The numerous scenes of executions of Osage men and women are filmed by Scorsese in long shot. No devilish close-up tracking shots, hardly any slow motion, no frozen image with which to turn a gesture into a grotesque grimace. Giving up nostalgia and glamor, Scorsese embraces frank writing, direct, but not necessarily concise. Determined to arm himself with arguments in his denunciation of historical barbarism, Scorsese has no problem depicting the execution of a Native American twice, first through crude oral testimony, in the context of a trial, and then through one of those terrifying, stripped-down wide shots.
The magnetism of ‘Killers of the Flower Moon’ –a film whose scale is reminiscent of the monuments of New Hollywood, from ‘The Godfather’ to ‘Heaven’s Gate’– largely depends on the fascination aroused by the characters of Ernest and Mollie Burkhast. A cautious and measured Osage, she is turned by Scorsese and actress Lily Gladstone into a temple of serene dignity. Presented as an indigenous sphinx, the character hides under her laconicism a storm of indignation and love. The object of her affection is her husband, Ernest, a dim-witted guy, a veteran of World War I without stripes, who allows himself to be manipulated by his uncle, William Hale, a hypocritical and greedy monster who, after a patina of benefactor, hides a ruthless murderer. Hale is played by Robert De Niro, who makes use of the most histrionic side of his repertoire, the one that has marked his career since the success of the saga of ‘Ella’s parents’.

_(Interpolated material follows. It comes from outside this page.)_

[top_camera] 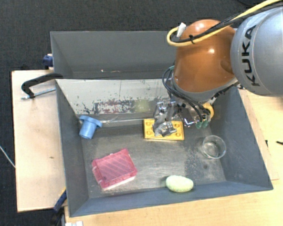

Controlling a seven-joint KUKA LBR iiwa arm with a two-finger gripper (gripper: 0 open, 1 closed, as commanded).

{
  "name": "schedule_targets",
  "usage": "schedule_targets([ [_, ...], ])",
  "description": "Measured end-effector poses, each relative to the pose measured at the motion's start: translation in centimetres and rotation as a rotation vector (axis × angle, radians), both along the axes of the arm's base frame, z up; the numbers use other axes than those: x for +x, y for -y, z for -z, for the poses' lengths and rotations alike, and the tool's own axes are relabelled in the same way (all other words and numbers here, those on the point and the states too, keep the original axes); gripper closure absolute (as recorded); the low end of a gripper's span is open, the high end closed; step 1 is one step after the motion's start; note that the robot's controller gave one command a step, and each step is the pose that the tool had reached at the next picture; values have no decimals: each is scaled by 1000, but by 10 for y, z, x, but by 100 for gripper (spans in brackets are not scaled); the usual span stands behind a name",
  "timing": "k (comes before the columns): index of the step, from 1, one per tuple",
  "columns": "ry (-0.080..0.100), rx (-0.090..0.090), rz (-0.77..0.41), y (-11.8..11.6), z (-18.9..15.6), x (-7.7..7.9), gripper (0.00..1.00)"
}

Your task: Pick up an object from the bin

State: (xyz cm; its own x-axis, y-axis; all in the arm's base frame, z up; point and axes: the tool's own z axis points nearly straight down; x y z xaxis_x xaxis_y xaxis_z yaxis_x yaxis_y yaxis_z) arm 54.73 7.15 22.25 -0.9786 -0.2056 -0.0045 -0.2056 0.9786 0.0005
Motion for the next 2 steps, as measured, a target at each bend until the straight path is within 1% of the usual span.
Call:
schedule_targets([
  [1,-1,1,160,-36,28,-2,0],
  [2,-7,1,185,-47,46,-5,0],
])
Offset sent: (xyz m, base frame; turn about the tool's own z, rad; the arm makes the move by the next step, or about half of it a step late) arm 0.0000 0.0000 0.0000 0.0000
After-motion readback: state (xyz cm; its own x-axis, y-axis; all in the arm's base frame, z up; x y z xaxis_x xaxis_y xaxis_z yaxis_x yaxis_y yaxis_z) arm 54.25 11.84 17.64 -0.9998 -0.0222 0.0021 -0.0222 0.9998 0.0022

For his part, Di Caprio, in the role of his life, is in charge of unfolding the most complex dimension of ‘Killers of the Flower Moon’. whatCan an ignorant wimp become aware of the tragic dimension of his actions? Is it possible that the border between stupidity, evil and the ability to love is more tenuous than we want to imagine? Scorsese uses the character of Ernest to peer into the most rotten and intolerant face of the American people, and in a characteristically Pasolinian gesture, he manages to extract a blinding light from the most sinister darkness. ‘Killers of the Flower Moon’ is one more proof, one of the highest, of Scorsese’s wisdom, a filmmaker who has repeatedly demonstrated his desire to look into the depths of the human spirit freed from the temptation of moralism. In his new film, that wisdom is united with the rebellious gesture of someone who looks at the past with anger, and works in favor of a more just present and future.

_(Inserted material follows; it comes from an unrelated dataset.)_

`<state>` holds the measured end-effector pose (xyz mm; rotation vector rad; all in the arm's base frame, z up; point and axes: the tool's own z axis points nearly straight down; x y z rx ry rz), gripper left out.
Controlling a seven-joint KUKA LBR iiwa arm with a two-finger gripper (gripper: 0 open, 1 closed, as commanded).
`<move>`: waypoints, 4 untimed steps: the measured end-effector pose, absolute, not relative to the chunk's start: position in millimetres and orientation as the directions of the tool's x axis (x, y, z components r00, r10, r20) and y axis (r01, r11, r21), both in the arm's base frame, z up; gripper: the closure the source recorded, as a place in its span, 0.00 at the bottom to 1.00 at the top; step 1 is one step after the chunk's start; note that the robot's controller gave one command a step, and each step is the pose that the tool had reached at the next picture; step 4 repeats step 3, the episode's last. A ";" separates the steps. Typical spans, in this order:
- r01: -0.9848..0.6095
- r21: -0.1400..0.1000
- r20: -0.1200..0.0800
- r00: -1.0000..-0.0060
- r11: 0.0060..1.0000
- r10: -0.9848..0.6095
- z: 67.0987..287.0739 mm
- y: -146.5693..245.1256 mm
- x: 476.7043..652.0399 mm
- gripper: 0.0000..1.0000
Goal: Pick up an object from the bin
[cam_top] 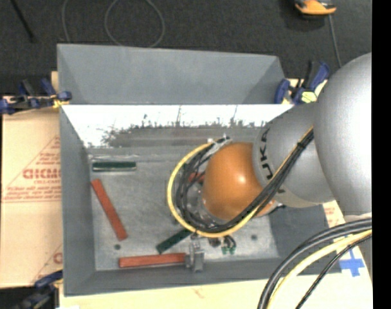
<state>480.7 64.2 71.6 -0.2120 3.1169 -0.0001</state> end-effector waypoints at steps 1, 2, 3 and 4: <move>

For true crime fans with a true artistic scope
Address: Martin Scorsese Distribution: Leonardo DiCaprio, Robert De Niro, Lily Gladstone, Jesse Plemons, Brendan Fraser, John Lithgow, Tantoo Cardinal, Barry Corbin, Pat Healy, Louis Cancelmi, Gary Basaraba, Scott Shepherd, Sturgill Simpson Country: USA Year: 2023 Release date: 20–10-2023 Gender: Thriller. Western. Drama Script: Eric Roth, Martin Scorsese (Book: David Grann) Duration: 206 min.
Synopsis: When oil is discovered in 1920s Oklahoma, under Osage Nation land, its people are murdered one by one until the FBI steps in to solve the crimes.